• [YOUR TASK]: Leave out all pictures. Extract exactly the lines from the one containing "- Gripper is" through the end of the data.

• [DATA SECTION]:
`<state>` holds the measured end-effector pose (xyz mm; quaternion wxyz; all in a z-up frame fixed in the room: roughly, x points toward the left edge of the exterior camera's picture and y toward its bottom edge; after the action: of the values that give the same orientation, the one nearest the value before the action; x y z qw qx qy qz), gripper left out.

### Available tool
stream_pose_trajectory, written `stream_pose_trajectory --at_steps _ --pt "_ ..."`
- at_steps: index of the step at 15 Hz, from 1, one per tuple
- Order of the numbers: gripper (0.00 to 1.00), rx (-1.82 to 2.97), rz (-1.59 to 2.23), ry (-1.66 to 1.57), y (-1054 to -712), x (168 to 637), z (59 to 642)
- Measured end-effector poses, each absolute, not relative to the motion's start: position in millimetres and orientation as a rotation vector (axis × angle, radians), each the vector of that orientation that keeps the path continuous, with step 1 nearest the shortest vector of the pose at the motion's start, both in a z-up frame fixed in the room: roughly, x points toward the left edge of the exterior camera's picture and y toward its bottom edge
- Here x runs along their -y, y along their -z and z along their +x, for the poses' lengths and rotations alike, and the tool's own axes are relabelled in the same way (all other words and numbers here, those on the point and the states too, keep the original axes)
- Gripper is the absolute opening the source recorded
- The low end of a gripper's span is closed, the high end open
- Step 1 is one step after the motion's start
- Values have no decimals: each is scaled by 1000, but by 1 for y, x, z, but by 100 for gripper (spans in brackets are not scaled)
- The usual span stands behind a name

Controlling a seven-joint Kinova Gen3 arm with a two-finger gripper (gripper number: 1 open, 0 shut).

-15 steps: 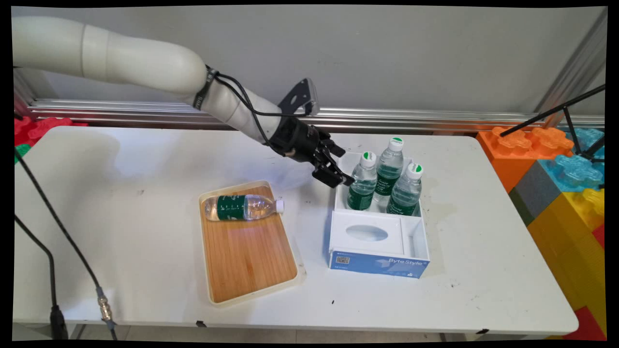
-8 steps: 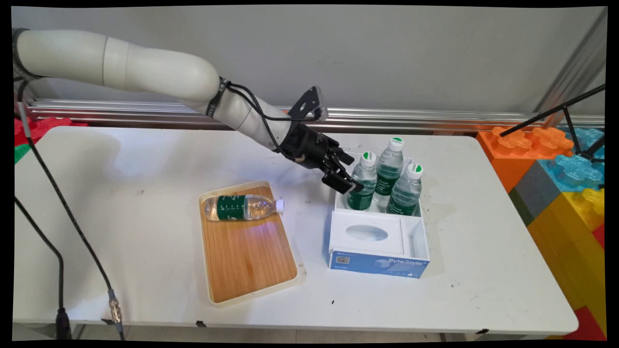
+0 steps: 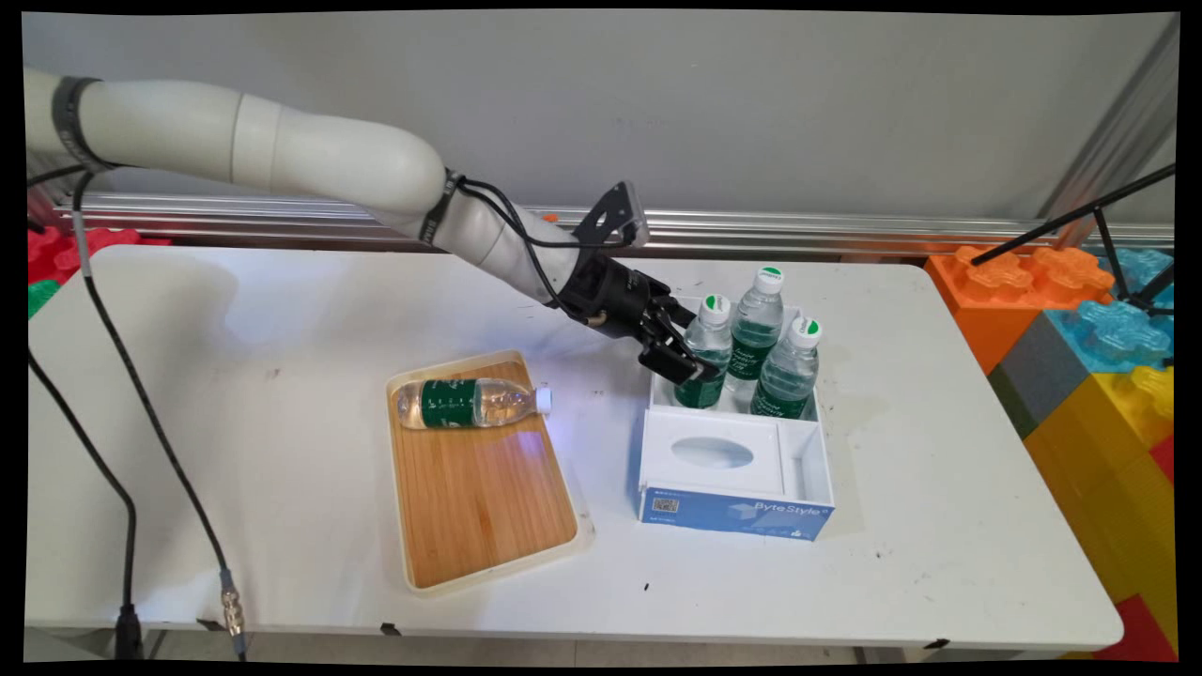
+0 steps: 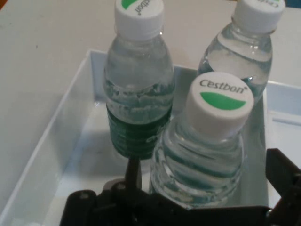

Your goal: Pick up the green bottle from the white box, then place the picked object on the tray

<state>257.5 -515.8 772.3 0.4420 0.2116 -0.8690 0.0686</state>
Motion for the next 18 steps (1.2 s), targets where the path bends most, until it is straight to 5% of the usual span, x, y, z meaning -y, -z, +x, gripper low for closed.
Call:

• [SOLUTION FOR THIS PROBLEM]:
- Gripper is the absolute opening the source recorded
- The low end of a gripper's span is closed, the high end open
- Step 1 is one step after the motion's start
- Values have no decimals: each is scaled by 1000, but by 1 for y, x, z, but by 100 for gripper (spans in brackets are not scaled)
- The usual span stands behind a name

Controlling a seven-joint Kinova Gen3 arm with a two-finger gripper (gripper number: 1 open, 0 shut).

-15 steps: 
-8 steps: 
+0 steps: 
+0 steps: 

Your goal: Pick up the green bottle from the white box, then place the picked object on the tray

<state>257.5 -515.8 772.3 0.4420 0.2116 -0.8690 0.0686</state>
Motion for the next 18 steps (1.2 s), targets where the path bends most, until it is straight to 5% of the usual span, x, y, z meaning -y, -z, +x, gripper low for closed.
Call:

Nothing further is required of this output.